■ ACTIVITY ■
Retype the material that follows exactly, limited to the lines from the one with "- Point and" through the one with "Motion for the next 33", and keep out all pictures.

■ MATERIAL FOR THIS TASK ■
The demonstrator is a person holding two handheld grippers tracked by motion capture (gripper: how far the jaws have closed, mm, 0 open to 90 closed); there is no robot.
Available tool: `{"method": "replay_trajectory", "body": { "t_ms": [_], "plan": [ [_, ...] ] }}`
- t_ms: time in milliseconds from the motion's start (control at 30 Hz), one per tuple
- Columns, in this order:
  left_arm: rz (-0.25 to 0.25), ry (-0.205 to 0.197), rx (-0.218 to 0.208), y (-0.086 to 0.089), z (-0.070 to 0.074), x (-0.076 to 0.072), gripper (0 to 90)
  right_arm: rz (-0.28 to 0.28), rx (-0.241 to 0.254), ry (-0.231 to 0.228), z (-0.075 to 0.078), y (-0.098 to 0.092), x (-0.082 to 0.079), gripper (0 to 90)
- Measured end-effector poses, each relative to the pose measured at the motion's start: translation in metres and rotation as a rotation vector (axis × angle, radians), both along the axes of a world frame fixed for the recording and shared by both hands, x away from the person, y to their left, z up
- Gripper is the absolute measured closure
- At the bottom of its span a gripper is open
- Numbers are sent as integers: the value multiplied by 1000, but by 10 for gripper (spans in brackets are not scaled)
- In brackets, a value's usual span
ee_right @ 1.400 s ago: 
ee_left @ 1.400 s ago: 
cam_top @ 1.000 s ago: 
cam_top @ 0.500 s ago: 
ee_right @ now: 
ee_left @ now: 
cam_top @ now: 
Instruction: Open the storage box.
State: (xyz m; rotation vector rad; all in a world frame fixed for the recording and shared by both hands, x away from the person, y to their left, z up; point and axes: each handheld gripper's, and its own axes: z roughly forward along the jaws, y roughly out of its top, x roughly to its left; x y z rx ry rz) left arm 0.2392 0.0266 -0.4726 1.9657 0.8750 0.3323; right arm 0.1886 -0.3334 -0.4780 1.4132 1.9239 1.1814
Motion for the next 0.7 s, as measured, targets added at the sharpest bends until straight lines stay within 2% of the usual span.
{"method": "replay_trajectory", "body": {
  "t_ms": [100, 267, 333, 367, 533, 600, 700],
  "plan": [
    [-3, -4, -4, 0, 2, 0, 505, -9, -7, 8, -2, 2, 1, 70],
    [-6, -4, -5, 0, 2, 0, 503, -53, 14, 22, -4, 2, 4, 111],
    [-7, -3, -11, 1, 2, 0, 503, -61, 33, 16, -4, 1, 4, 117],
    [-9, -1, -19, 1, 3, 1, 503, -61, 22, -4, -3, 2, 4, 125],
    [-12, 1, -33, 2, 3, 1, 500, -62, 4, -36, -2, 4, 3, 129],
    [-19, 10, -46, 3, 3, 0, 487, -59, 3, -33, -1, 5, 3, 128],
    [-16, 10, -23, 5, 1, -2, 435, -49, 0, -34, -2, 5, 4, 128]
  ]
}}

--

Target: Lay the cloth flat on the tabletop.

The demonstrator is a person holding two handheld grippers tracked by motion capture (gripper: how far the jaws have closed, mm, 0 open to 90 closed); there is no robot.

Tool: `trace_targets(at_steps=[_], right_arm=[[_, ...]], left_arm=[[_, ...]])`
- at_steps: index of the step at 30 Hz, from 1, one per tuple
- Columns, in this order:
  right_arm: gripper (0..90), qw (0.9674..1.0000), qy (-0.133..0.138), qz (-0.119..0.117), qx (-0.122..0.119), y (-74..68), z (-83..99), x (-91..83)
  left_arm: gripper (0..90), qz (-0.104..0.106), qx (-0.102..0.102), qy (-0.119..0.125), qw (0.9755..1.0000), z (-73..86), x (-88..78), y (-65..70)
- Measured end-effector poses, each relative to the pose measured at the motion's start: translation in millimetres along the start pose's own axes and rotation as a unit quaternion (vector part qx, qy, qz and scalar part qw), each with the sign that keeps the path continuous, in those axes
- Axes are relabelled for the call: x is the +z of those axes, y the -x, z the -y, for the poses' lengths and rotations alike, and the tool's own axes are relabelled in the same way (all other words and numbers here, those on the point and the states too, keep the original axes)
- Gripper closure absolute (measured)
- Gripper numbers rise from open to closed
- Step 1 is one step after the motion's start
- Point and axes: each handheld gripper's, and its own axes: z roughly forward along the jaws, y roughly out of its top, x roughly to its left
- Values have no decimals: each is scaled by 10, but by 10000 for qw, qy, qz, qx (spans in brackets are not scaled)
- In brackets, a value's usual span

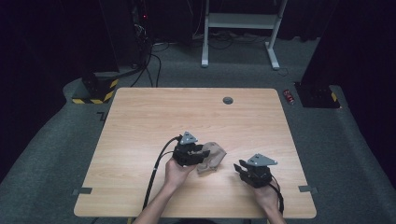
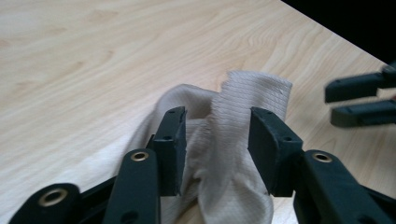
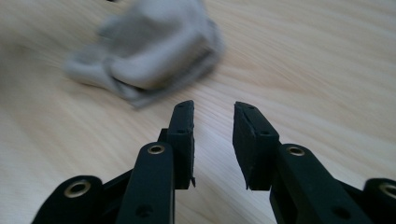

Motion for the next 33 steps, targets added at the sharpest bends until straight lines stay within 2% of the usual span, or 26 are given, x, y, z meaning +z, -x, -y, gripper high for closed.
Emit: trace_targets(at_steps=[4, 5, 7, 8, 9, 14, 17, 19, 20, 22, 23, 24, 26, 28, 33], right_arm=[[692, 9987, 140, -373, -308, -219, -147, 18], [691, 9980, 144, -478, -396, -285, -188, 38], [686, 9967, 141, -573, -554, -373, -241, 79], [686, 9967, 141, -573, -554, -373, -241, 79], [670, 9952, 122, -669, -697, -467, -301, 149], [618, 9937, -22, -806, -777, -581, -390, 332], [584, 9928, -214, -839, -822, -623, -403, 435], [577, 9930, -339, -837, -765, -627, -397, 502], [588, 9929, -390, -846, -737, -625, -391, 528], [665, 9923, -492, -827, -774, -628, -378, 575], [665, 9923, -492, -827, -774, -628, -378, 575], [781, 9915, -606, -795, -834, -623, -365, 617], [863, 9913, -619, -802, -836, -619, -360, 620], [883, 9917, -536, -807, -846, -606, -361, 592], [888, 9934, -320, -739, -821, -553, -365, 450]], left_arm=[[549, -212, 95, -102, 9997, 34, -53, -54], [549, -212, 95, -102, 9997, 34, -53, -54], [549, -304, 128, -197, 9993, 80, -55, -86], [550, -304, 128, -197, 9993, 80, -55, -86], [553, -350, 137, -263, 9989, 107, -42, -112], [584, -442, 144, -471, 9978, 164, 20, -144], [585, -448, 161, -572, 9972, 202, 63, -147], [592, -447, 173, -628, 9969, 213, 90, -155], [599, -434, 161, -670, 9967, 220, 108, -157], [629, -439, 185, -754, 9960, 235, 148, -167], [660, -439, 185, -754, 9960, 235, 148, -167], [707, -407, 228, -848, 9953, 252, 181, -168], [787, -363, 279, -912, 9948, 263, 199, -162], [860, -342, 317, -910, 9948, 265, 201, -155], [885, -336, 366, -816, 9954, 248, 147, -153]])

■ YOUR SOLUTION ■
- Point and axes: each handheld gripper's, and its own axes: z roughly forward along the jaws, y roughly out of its top, x roughly to its left
- Values have no decimals: each is scaled by 10, but by 10000 for qw, qy, qz, qx (spans in brackets are not scaled)
- In brackets, a value's usual span


Motion for the next 33 steps, targets added at the sharpest bends until straight lines stay within 2% of the usual span, or 26 are given, x, y, z meaning +z, -x, -y, gripper high for closed.

No part of the answer remains open.